8. A method as claimed in claim 6, wherein the modulated feeder
signals are combined before being returned over the optical
link.
9. A method as claimed in claim 7, wherein a the modulated feeder
signals are returned over the common waveguide.
10. A method as claimed in claim 1, wherein the modulated feeder
signals are returned over a further waveguide.
11. A method as claimed in claim 1, wherein a respective electro
absorption modulator is used to modulate the feeder signals.
12. Apparatus for optical communication which includes: (i) filter
means for performing a first spectral filtering function on a
source signal having a spectral width so as to generate a plurality
of feeder signals that are spectrally spaced apart from one
another, each feeder signal having a reduced spectral width
relative to the source signal; (ii) noise reduction means for
performing a respective noise reduction function on the feeder
signals; (iii) combiner means for combining the feeder signals such
that the combined feeder signals can be carried over a common
waveguide of the optical link.
13. A method of communicating over an optical link, including the
steps of (i) performing a first spectral filtering function on a
source signal having a spectral width so as to generate a plurality
of feeder signals that are spectrally spaced apart from one
another, each feeder signal having a reduced spectral width
relative to the source signal; (ii) performing a respective noise
reduction function on the feeder signals; (iii) subsequently to
step (ii), combining the feeder signals and transmitting the
combined feeder signals over a common waveguide of the optical
link; (iv) receiving the feeder signals transmitted over optical
link and modulating the received feeder signals so as to impose
data thereon; and, (v) returning the modulated feeder signals over
the optical link so as to communicate the imposed data.

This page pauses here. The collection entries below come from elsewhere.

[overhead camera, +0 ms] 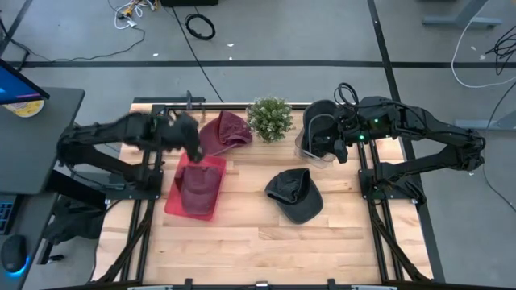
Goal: Pick & Place hat
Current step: Put the red cap into the red bin
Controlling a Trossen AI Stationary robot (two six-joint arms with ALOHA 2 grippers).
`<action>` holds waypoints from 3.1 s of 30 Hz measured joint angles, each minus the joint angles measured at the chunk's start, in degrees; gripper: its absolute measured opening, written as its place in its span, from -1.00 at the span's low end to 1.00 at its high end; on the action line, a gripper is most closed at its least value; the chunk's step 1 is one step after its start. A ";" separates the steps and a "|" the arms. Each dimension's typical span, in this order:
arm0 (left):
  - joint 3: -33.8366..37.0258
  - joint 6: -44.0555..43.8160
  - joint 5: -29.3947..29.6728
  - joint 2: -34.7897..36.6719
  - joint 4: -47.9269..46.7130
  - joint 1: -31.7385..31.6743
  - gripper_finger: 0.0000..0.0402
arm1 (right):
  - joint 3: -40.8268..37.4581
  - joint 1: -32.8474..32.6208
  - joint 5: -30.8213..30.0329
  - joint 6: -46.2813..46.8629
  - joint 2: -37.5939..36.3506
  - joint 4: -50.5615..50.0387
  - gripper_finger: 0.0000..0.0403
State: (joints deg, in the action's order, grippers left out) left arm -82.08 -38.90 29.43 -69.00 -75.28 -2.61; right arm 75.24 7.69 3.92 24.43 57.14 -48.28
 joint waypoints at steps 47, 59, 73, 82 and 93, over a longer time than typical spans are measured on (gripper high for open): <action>0.07 37.71 -30.49 -33.78 13.19 -42.73 0.24 | 0.00 0.01 -0.02 0.84 0.00 2.46 0.33; 0.08 36.25 -34.30 -33.78 11.31 -46.91 0.24 | 0.00 0.01 -0.04 1.20 0.00 2.43 0.33; 25.67 27.45 -34.16 -19.91 29.40 -47.29 0.09 | 0.00 0.01 -0.97 1.17 0.00 2.43 0.33; 41.51 16.62 -36.66 -9.95 47.12 -48.96 0.14 | 0.00 0.01 -1.55 2.08 0.02 3.15 0.33; 50.93 12.11 -35.59 -9.96 62.14 -48.98 0.16 | 0.00 0.01 -1.56 2.92 0.02 3.54 0.33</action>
State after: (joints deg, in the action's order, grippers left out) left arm -31.16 -26.79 -6.16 -78.96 -13.14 -51.59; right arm 75.24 7.70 2.36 27.35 57.17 -44.74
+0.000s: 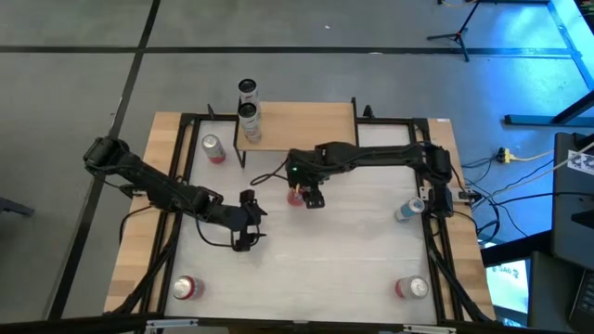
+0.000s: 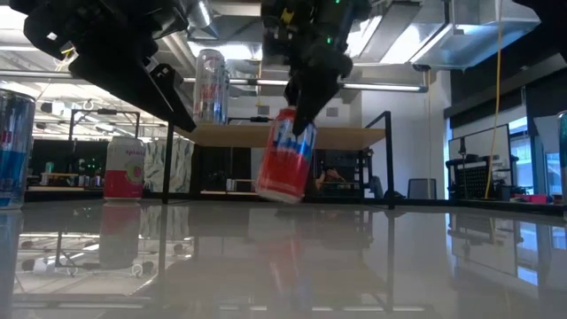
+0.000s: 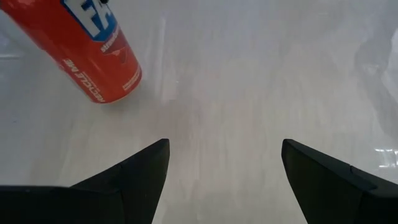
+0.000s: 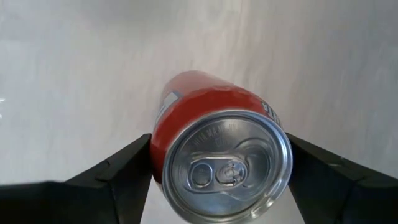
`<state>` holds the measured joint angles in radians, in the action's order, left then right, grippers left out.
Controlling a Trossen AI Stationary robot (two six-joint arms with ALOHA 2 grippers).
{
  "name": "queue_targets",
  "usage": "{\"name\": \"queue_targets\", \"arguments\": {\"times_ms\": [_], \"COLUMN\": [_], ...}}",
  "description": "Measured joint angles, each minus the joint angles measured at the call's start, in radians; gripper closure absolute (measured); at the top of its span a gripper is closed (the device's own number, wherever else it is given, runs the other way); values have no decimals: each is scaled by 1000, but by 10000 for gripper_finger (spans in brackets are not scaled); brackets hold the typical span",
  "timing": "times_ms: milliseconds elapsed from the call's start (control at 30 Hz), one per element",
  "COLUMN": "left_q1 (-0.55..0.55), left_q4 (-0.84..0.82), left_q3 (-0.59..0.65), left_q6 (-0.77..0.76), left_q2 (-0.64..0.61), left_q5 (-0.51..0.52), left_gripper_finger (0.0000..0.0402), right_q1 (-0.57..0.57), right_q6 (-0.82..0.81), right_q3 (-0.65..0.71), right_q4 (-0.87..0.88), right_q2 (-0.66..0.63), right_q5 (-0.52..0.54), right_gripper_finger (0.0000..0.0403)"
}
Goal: Place canned beverage on shelf
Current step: Put the right orange soda can on the shelf
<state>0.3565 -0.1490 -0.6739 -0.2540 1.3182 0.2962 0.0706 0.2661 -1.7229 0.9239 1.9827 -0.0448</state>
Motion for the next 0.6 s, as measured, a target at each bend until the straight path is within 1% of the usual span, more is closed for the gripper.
{"name": "queue_targets", "arguments": {"times_ms": [100,467,533,600], "left_q1": [-4,-8,-8,-8], "left_q4": [0,1,1,1], "left_q3": [0,0,0,0], "left_q6": [3,21,21,21], "left_q2": [0,0,0,0], "left_q5": [-2,-2,-2,-2], "left_gripper_finger": [101,101,101,101], "right_q1": [-8,-6,-6,-6], "right_q6": [0,-12,-18,-28], "right_q3": [-1,-1,-1,-1], "right_q4": [-5,16,16,20], "right_q2": [-17,-3,-3,-3], "right_q5": [1,-9,-10,-11], "right_gripper_finger": [96,94,87,72]}}
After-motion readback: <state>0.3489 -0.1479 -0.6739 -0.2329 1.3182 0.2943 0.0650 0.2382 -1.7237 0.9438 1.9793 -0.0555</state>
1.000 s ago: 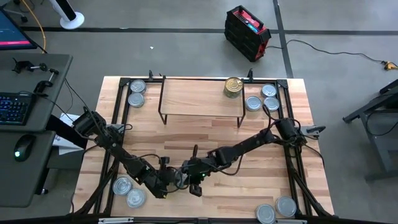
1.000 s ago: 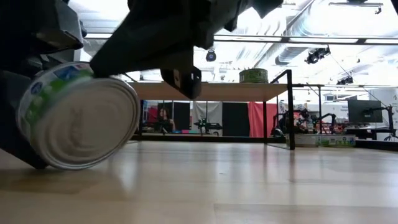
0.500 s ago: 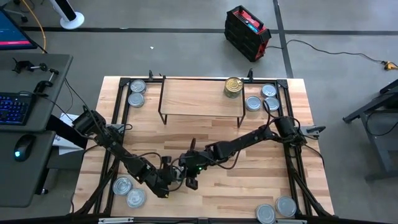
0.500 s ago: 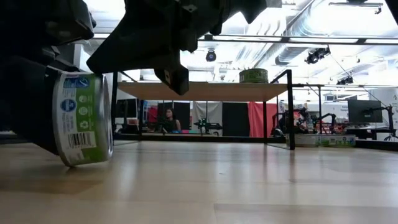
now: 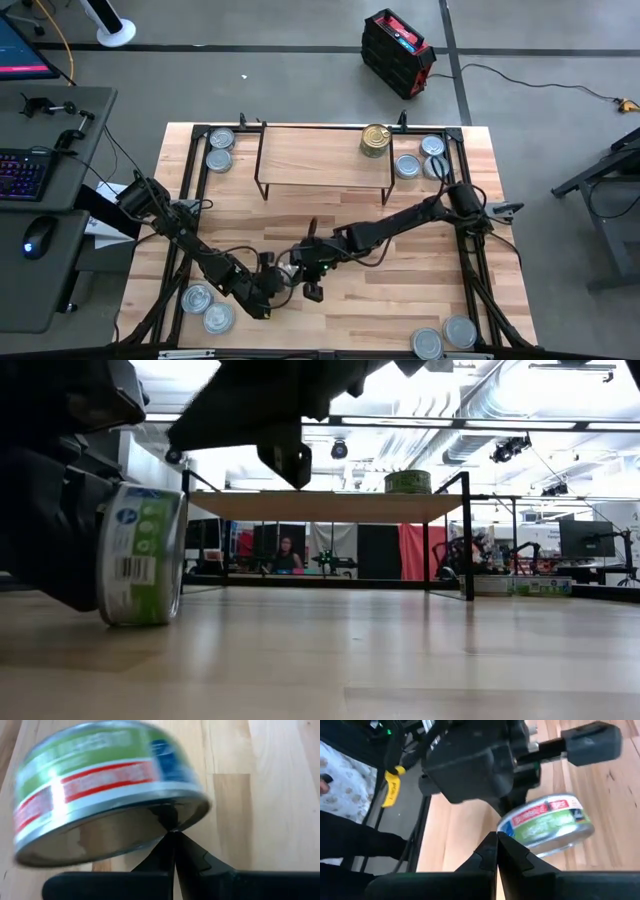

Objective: Stack canned seafood by type on shelf
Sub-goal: Put the light green tuna can on the shelf

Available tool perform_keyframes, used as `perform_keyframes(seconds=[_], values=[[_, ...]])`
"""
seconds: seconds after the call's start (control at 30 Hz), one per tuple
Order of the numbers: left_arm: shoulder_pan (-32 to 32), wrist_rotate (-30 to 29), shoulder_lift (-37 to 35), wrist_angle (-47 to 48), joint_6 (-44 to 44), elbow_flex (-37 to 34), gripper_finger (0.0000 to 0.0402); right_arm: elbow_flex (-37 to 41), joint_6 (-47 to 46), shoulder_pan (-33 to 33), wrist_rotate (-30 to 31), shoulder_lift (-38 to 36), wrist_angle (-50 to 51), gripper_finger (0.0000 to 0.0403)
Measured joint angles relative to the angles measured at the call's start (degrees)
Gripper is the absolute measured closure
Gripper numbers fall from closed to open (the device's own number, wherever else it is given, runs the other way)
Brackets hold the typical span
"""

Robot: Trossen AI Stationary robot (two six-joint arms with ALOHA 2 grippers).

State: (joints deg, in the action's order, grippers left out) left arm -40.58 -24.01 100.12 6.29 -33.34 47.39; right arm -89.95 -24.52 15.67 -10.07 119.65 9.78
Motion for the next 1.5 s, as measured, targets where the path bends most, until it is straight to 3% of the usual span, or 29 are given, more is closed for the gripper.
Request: perform_keyframes(seconds=[0.23, 0.47, 0.67, 0.87, 0.97, 1.07, 1.17, 1.3, 1.5], values=[[0.0, -0.09, 0.02, -1.0, -0.24, -0.04, 0.0401, 0.0, 2.07, -0.36, 0.18, -2.16, 4.6, 0.0403], [1.24, -4.86, 0.02, -7.57, 1.45, -0.04, 0.0401, 0.0, 2.36, 0.02, 0.35, -2.75, 9.71, 0.0403], [3.55, -4.79, -0.18, -11.22, 1.43, -0.02, 0.0401, 0.0, 3.09, 0.47, 0.97, -2.99, 11.86, 0.0403], [1.99, 2.54, -7.99, -3.36, -2.77, 0.03, 0.0401, -0.02, 3.86, 0.35, 6.85, -4.37, 11.81, 0.0403], [-0.41, 1.82, -14.24, 3.04, -6.67, 0.03, 0.0401, -0.02, 2.03, -0.04, 8.9, -4.59, 11.04, 0.0403], [-4.24, -3.8, -20.7, 8.6, -12.08, 0.07, 0.0401, -0.02, 0.34, -0.35, 9.05, -4.59, 10.55, 0.04], [-8.61, -13.21, -24.69, 15.57, -19.16, 0.11, 0.0401, -0.04, 2.12, -0.74, 11.14, -4.45, 10.38, 0.0381], [-11.87, -22.06, -25.02, 22.9, -27.57, -0.46, 0.0401, -0.04, 2.08, -1.97, 12.21, -4.3, 10.67, 0.033], [-8.72, -22.52, -22.32, 17.62, -29.92, -7.53, 0.0401, -0.13, -2.07, -4.63, 12.81, -1.47, 11.78, 0.0232]])
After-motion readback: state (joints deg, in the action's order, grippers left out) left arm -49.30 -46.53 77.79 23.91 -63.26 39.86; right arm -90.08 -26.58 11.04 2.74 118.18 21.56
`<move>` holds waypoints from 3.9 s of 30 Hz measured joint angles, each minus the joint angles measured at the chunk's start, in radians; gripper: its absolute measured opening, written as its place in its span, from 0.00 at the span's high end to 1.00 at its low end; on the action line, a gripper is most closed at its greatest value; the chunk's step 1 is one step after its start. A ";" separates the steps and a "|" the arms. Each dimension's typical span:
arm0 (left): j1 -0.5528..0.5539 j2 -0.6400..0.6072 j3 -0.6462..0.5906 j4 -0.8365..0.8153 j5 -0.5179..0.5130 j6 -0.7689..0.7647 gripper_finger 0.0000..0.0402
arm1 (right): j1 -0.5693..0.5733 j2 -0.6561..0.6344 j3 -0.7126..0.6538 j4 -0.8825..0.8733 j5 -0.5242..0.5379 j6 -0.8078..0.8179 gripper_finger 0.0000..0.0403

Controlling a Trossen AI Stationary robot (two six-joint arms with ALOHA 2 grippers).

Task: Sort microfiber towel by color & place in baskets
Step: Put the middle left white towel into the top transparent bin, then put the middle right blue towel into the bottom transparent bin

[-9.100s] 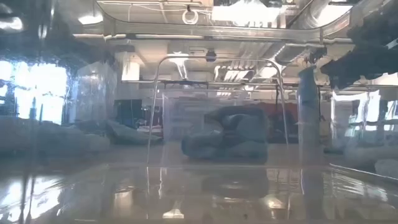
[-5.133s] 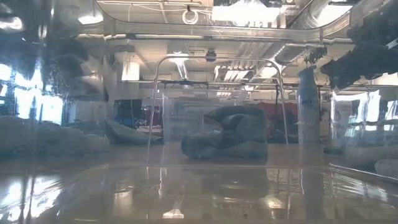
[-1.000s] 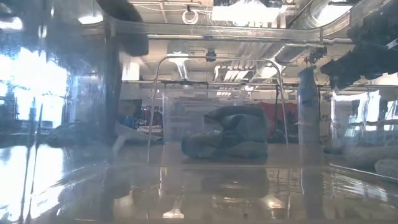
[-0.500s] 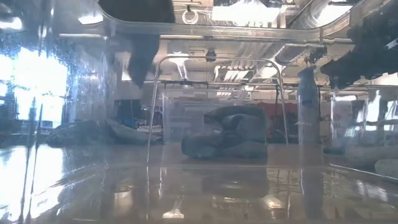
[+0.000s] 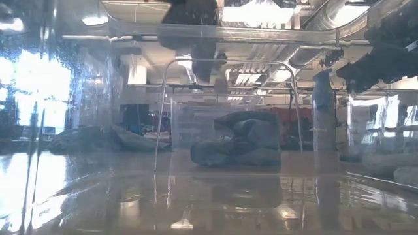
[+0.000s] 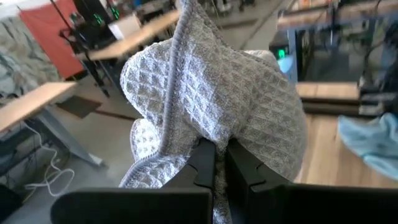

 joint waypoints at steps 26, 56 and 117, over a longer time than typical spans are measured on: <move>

14. A method of communicating over an optical link, including the
steps of: (i) performing a first spectral filtering function on a
source signal having a spectral width so as to generate a plurality
of feeder signals that are spectrally spaced apart from one
another, each feeder signal having a reduced spectral width
relative to the source signal; (ii) performing a respective noise
reduction function on the feeder signals; (iii) subsequently to
step (ii), combining the feeder signals such that the combined
feeder signals can be carried over a common waveguide of the
optical link; and (iv) receiving the feeder signals carried over
optical link and modulating the received feeder signals so as to
impose data thereon.
Description
[0001] The present invention relates to optical communication, in
particular optical communication involving spectral filtering.
[0002] Spectral slicing of a broadband source to provide individual
wavelength channels which can be subsequently modulated is an
alternative to using stable single frequency lasers or tunable
lasers within wavelength division multiplexed (WDM) systems, for
example in a WDM passive optical network (PON). In such a system,
it is known to use each wavelength channel as a respective feeder
signal in order to receive data at a central receiver station from
one or more of a plurality of remote transmitter stations. A
respective feeder signal is transmitted to each transmitter station
(each feeder signal having a different wavelength), where data is
modulated onto the feeder signal. The modulated feeder signal with
the data thereon is then returned to the receiver station from each
central station.
[0003] Spectral slicing is a known technique for generating the
feeder signals, but suffers from the problems of excess noise
generated by the slicing process. It is known to reduce the effect
of excess intensity noise within a spectrally sliced WDM PON by
using a reflective SOA to modulate each return channel of the PON.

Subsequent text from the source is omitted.